Ukraine’s campaign to retake the occupied Kherson region is “gathering pace”, Western military sources say.
A key bridge into the city of Kherson is now out of action after Ukrainian forces struck it with long-range rockets supplied by the US.
UK defence officials say the city is now “virtually cut off from other occupied territories”.
However, senior Ukrainian figures warned that Russia was now shifting its forces to defend the Kherson area.
Strategically located west of the Dnipro river, the city was the first in the war to fall to Moscow’s forces.
Ukrainian forces fired at Kherson’s Antonivskiy Bridge using a Himars artillery rocket system on Tuesday which, according to Western military sources, has left the crossing “completely unusable”.
Only a pockmarked wreck is said to remain of the half-mile long bridge, one of two key routes spanning the Dnipro river which have both now been hit.
Moscow relies on the crossings to resupply their troops stationed west of the river, and are now at risk of becoming isolated from the rest of Russia’s occupying forces.
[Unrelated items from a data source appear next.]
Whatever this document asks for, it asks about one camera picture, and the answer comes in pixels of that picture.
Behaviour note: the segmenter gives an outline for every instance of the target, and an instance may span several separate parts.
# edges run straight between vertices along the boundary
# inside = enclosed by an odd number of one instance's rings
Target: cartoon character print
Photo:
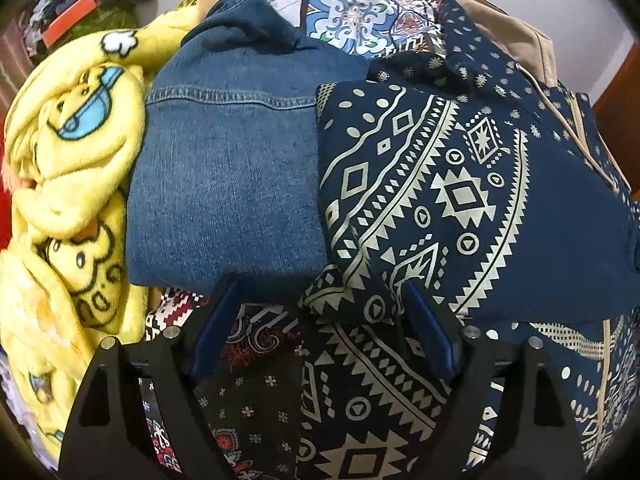
[[[82,139],[104,124],[111,113],[111,89],[123,72],[112,64],[91,67],[53,103],[48,124],[60,139]]]
[[[100,46],[105,54],[118,54],[127,57],[129,52],[138,46],[135,30],[114,30],[102,37]]]
[[[43,404],[53,400],[51,391],[51,374],[45,373],[39,376],[29,374],[29,384],[36,398]]]
[[[117,333],[117,316],[124,278],[125,215],[119,191],[98,217],[70,240],[49,241],[46,256],[58,273],[78,311],[80,323]]]

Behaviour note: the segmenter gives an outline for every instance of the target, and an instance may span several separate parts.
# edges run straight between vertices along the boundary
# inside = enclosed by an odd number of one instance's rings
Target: green fabric
[[[59,49],[65,43],[92,32],[118,28],[138,28],[134,6],[125,0],[112,0],[107,3],[101,3],[57,40],[48,49],[47,55]]]

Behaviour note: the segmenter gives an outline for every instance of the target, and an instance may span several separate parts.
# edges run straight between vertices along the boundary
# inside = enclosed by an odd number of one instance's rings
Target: blue face mask print
[[[100,128],[111,112],[110,90],[124,69],[110,66],[100,75],[100,85],[56,133],[61,139],[78,140]]]

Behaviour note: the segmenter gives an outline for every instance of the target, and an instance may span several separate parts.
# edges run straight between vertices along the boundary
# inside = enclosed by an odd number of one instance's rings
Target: denim jacket
[[[240,274],[262,301],[297,299],[326,263],[316,87],[364,78],[368,66],[306,38],[265,0],[220,0],[146,98],[131,281],[207,294]]]

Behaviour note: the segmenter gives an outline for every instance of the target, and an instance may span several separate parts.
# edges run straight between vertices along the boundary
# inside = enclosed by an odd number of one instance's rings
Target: pile of clothes
[[[78,9],[82,0],[31,0],[19,20],[22,29],[24,47],[34,63],[40,62],[52,52],[52,46],[60,46],[69,40],[84,36],[89,32],[109,30],[110,28],[137,27],[134,5],[149,0],[92,0],[94,9]],[[47,37],[50,26],[65,16],[64,31]],[[60,20],[56,28],[61,27]]]
[[[60,48],[5,143],[0,342],[55,458],[101,338],[182,325],[229,276],[251,303],[194,393],[240,477],[409,471],[450,394],[429,304],[544,341],[588,465],[638,393],[640,206],[550,38],[485,0],[197,0]]]
A third bridge, over the Inhulets river to the north-east of Kherson city, has also been hit.
Military sources described Kherson as “politically the nearest Russia has to a jewel in the crown of its occupation” – and its loss, they say, “would severely undermine Russia’s attempts to paint the occupation as a success”.
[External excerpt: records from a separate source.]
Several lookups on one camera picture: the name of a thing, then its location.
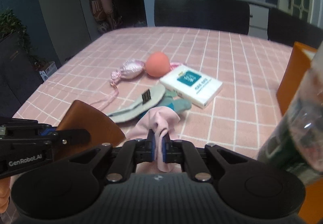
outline pink cloth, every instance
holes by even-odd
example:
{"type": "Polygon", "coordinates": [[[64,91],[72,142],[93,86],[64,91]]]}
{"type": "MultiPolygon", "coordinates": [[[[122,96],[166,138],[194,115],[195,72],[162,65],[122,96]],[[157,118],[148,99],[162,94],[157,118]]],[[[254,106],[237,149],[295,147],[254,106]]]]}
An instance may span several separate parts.
{"type": "Polygon", "coordinates": [[[152,129],[155,132],[155,161],[152,163],[139,164],[137,166],[137,173],[154,173],[158,172],[158,170],[170,172],[174,169],[175,164],[166,164],[163,162],[162,139],[167,133],[169,133],[171,140],[178,139],[174,126],[179,121],[180,117],[169,107],[154,107],[150,109],[126,135],[128,139],[146,139],[149,129],[152,129]]]}

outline hand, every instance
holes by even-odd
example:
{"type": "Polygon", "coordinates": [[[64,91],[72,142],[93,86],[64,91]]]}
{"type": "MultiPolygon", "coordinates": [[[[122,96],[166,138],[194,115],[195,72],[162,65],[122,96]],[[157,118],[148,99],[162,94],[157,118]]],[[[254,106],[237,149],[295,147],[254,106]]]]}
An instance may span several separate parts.
{"type": "Polygon", "coordinates": [[[0,213],[7,210],[10,196],[10,177],[0,180],[0,213]]]}

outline white tissue pack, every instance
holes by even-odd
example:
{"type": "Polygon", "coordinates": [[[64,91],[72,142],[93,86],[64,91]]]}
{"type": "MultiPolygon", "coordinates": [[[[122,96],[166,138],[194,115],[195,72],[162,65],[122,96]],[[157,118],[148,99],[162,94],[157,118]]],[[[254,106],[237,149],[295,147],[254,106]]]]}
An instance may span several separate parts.
{"type": "Polygon", "coordinates": [[[164,77],[160,83],[166,89],[177,92],[178,96],[204,109],[221,91],[222,82],[187,66],[178,66],[164,77]]]}

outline orange ball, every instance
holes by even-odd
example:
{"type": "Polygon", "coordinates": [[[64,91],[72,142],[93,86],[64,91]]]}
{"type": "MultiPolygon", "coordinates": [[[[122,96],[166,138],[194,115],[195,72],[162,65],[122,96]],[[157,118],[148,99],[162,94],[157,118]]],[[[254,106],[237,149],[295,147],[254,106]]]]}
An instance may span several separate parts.
{"type": "Polygon", "coordinates": [[[160,78],[171,70],[171,64],[165,53],[155,52],[148,57],[145,68],[150,76],[160,78]]]}

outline screw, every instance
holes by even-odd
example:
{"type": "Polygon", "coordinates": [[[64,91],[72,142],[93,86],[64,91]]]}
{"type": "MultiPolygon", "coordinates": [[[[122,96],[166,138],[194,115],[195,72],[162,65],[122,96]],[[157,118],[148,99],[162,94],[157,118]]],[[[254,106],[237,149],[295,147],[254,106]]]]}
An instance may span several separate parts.
{"type": "Polygon", "coordinates": [[[106,176],[106,179],[110,182],[119,182],[122,179],[122,175],[118,173],[111,173],[106,176]]]}
{"type": "Polygon", "coordinates": [[[162,179],[163,179],[163,177],[161,175],[154,176],[154,180],[160,181],[162,179]]]}
{"type": "Polygon", "coordinates": [[[211,175],[209,173],[201,172],[201,173],[197,173],[195,175],[195,178],[199,181],[205,182],[211,179],[211,175]]]}
In a daily intelligence update, UK defence officials said the Ukrainian counter-offensive in the region was “gathering momentum”, adding that Kyiv’s forces had likely established a bridgehead south of the Inhulets river, “which forms the northern boundary of Russian occupied Kherson”.
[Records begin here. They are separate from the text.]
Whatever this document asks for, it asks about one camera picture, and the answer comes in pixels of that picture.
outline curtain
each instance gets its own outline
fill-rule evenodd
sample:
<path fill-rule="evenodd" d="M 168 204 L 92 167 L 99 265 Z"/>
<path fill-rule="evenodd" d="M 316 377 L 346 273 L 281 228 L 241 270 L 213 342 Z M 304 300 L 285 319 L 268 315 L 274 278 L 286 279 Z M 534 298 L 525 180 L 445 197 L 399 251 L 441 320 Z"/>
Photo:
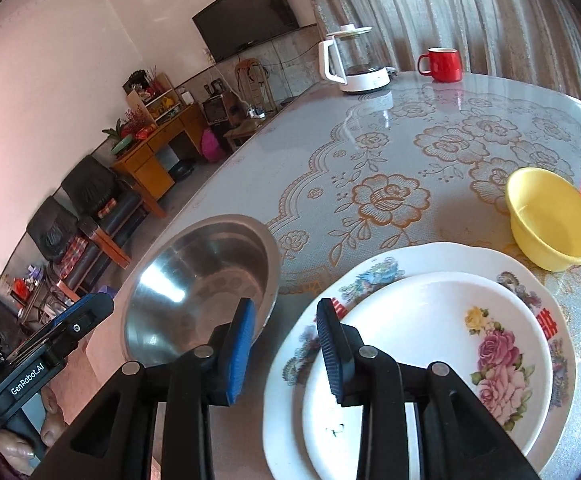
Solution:
<path fill-rule="evenodd" d="M 581 100 L 581 17 L 568 0 L 312 0 L 322 34 L 375 27 L 378 54 L 415 70 L 429 47 L 459 50 L 469 72 Z"/>

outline stacked plates
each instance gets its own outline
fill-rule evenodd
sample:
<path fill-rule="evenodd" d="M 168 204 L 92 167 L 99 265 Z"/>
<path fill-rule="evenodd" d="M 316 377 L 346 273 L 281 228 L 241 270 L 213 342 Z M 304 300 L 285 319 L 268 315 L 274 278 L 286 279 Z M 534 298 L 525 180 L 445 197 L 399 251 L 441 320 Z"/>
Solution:
<path fill-rule="evenodd" d="M 575 389 L 575 352 L 561 311 L 509 256 L 440 242 L 360 264 L 290 331 L 264 397 L 264 451 L 276 480 L 356 476 L 362 412 L 341 408 L 330 394 L 315 327 L 323 297 L 366 344 L 396 361 L 447 362 L 538 472 L 548 462 Z M 407 415 L 414 421 L 408 407 Z M 408 431 L 409 444 L 416 443 L 414 424 Z M 417 444 L 410 448 L 411 478 L 418 480 Z"/>

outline television
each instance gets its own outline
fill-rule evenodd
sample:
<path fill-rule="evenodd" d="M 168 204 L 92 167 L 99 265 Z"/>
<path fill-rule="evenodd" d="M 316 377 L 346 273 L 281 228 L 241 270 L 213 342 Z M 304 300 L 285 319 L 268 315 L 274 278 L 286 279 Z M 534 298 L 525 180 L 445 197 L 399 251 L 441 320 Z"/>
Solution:
<path fill-rule="evenodd" d="M 299 28 L 287 0 L 216 0 L 192 20 L 216 62 Z"/>

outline glass kettle
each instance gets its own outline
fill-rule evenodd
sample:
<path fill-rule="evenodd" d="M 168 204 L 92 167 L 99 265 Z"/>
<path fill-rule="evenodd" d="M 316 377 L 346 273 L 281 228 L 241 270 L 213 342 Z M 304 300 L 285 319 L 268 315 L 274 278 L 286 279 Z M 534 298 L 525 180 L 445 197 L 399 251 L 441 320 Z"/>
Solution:
<path fill-rule="evenodd" d="M 371 92 L 388 85 L 389 74 L 379 62 L 371 30 L 372 27 L 355 27 L 349 23 L 327 34 L 319 44 L 322 78 L 339 83 L 344 92 Z"/>

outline black leather chair
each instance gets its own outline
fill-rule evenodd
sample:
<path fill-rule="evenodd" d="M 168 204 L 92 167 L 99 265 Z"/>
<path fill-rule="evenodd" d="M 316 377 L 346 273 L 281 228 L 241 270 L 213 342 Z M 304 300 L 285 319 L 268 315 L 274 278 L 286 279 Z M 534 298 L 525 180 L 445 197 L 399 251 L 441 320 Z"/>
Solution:
<path fill-rule="evenodd" d="M 42 256 L 48 260 L 46 273 L 52 285 L 73 301 L 86 273 L 91 269 L 102 249 L 93 240 L 88 242 L 84 253 L 71 272 L 60 278 L 59 265 L 75 237 L 84 235 L 77 225 L 77 218 L 53 197 L 49 196 L 28 222 L 26 232 L 37 245 Z"/>
<path fill-rule="evenodd" d="M 87 155 L 65 177 L 61 187 L 68 195 L 79 215 L 80 229 L 88 237 L 96 240 L 104 252 L 119 266 L 126 268 L 130 263 L 128 255 L 113 238 L 135 211 L 142 207 L 164 217 L 164 211 L 155 200 L 147 199 L 147 193 L 130 176 L 120 176 L 101 165 L 92 155 Z M 98 212 L 111 199 L 115 205 L 103 218 Z"/>
Moscow was now “moving the maximum number of troops in the Kherson direction”, said Oleksiy Danilov, who is secretary of Ukraine’s National Security Council, on Wednesday evening.
The BBC has not been able to independently verify his remarks, however Ukrainian presidential adviser Oleksiy Arestovych agreed Russian forces were shifting their forces to the south in anticipation of a counter-offensive and changing their focus to strategic defence.
Meanwhile, Russian forces in the east said they had captured Ukraine’s second largest power station – the Vuhlehirsk coal-fired plant. Mr Arestovych described it as a “tiny, tactical advantage”.